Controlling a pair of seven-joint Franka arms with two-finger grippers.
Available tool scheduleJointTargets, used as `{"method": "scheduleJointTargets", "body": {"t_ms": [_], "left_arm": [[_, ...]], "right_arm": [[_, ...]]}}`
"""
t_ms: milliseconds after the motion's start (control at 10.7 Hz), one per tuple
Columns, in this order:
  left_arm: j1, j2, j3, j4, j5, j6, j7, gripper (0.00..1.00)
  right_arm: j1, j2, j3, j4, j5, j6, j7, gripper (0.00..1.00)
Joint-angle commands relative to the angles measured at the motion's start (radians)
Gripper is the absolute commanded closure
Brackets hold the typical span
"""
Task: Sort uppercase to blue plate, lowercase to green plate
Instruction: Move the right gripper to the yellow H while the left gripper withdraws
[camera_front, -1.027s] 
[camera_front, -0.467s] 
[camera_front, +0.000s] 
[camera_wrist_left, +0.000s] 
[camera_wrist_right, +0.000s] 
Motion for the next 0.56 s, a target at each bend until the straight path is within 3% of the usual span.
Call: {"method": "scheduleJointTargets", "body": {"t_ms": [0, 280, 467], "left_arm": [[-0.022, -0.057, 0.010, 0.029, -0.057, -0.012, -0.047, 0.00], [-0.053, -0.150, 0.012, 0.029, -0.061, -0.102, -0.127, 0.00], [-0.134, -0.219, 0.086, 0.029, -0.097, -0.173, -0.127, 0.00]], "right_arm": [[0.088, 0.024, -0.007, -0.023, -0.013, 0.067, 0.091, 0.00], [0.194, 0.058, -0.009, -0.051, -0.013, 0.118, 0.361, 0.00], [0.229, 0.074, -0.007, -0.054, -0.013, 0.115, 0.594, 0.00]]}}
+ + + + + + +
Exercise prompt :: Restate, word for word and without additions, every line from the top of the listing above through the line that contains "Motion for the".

Answer section ::
Controlling a pair of seven-joint Franka arms with two-finger grippers.
Available tool scheduleJointTargets, used as `{"method": "scheduleJointTargets", "body": {"t_ms": [_], "left_arm": [[_, ...]], "right_arm": [[_, ...]]}}`
"""
t_ms: milliseconds after the motion's start (control at 10.7 Hz), one per tuple
Columns, in this order:
  left_arm: j1, j2, j3, j4, j5, j6, j7, gripper (0.00..1.00)
  right_arm: j1, j2, j3, j4, j5, j6, j7, gripper (0.00..1.00)
Joint-angle commands relative to the angles measured at the motion's start (radians)
Gripper is the absolute commanded closure
Brackets hold the typical span
"""
Task: Sort uppercase to blue plate, lowercase to green plate
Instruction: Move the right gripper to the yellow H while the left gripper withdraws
[camera_front, -1.027s] 
[camera_front, -0.467s] 
[camera_front, +0.000s] 
[camera_wrist_left, +0.000s] 
[camera_wrist_right, +0.000s] 
Motion for the next 0.56 s, a target at each bend until the straight path is within 3% of the usual span.

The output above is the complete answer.